Eğer beden kabuğunu kırarsan kanatlarını çırpacak ve ruhu kazanacaksın.
Divan 33567-68
* Ruh kuşum ne zaman kafesinden bahçeye uçacak?
Divan 33887
* Kafeste mahpus olan kuşun kurtulmak istememesi cahilliktendir.
Mesnevi I-1541
* Gökten, yerden nice sular çektin de vücudun böyle semirdi.
Fakat bu iğretidir. Az az sıkıştırmak gerek. Çünkü elde edilenin bırakılması lazım.
Yalnız, Allah'ın "Adem'e ruhumdan ruh üfürdüm" dediği varlık yok mu? O kalır işte, Sen de ruha bak, başkaları beyhudedir.
Fakat bu beyhude sözünü, cana, ruha nispetle söylüyorum, her şeyi sağlam bir surette yapan sanatkara, Allah'a nispetle değil ha!
Mesnevi VI-3592-3595
* Veliler şu sözü ciddiye almadan söylemediler: Arınmış kişilerin bedenleri tıpkı ruh gibi tamamen lekesizdir.
Onların sözleri, psişeleri, dış görünümleri -hepsi lekesiz mutlak ruh olmuştur.
Mesnevi I-2000-2001
EGO VE AKIL:
* Eğer egonun formunu bilmek istersen ey genç, cehennem ve onun yedi kapısının hakkında oku!
Mesnevi I-779
* Cehennem bu nefstir; cehennem, bir ejderhadır ki harareti denizlerle eksilmez.
Yedi denizi içer de yine kocakarıya benzeyen nefsin harareti ve coşkunluğu azalmaz.
Mesnevi I-1375-76
* Kendini gören, kendini beğenen; birisinde bir suç gördü mü ...İçinde cehennemden daha şiddetli bir ateş parlar.
O, bu kibre din gayreti adını takar; kendi kafir nefsini görmez
Mesnevi I-3347-48
* Kötülerin kötülüklerine acıyın. Benliği, kendini görüp beğenmenin etrafında dolaşmayın kendinize gelin.
Allah gayreti pusudan çıkmaya görsün; baş aşağı yerin dibine gidersiniz.
Mesnevi I-3416-17
* Duyusal ego Allah'a karşı kör ve sağırdır.
Mesnevi IV-235
* Hırsız gibi olan ego ve onun işleriyle ilgilenme. Rabbinin işi hariç herşey boştur, boş!
Mesnevi II-1063
* Akıl, iki çeşittir: Birincisi kazanılan akıldır; sen onu mektepteki çocuk gibi
Kitaptan, hocalardan, düşünceden, alışkanlıktan, kavramlardan, ve yeni ilimlerden öğrenirsin.
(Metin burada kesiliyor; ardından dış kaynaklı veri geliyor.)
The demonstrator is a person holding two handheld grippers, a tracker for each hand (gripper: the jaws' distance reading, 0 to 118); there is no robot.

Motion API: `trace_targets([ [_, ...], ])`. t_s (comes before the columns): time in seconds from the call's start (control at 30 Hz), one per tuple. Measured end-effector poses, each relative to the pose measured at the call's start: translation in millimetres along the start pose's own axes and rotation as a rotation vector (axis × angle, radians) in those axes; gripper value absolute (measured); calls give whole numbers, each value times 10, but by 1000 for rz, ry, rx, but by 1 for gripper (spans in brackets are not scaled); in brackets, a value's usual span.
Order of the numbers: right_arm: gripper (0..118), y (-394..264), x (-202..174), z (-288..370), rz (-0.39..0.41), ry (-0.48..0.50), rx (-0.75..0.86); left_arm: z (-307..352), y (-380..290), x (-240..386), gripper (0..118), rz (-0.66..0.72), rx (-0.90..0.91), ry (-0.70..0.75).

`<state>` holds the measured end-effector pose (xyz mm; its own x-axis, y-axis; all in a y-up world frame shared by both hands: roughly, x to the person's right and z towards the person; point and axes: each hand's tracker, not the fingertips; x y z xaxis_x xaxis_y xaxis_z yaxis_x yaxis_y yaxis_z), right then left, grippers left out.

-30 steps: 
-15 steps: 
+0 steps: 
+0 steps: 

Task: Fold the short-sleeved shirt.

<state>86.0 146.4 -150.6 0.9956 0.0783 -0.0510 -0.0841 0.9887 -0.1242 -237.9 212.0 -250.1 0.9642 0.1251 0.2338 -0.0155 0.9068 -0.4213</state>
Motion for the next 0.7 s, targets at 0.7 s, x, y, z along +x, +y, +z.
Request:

Aklın başkalarınınkinden daha büyük olur fakat edindiklerinin ağırlığıyla yorulursun.
Diğer akıl, Allah'ın ihsanıdır. Onun kaynağı ruhtadır.
Gönülden bilgi pınarı fışkırdığında onun kaynağı ne bozulur, ne eskir ne de renk değiştirir.
Edinilmiş akıl dışarıdan eve akan bir ırmağa benzer.
Eğer yolu üzerinde bir engel olursa aciz kalır. Kendi içindeki pınarı ara sen!
Mesnevi IV- 1960-68
* Filozof entelektüel kavramlarla bağlıdır saf veli ise akıllarının Aklına tırmanır.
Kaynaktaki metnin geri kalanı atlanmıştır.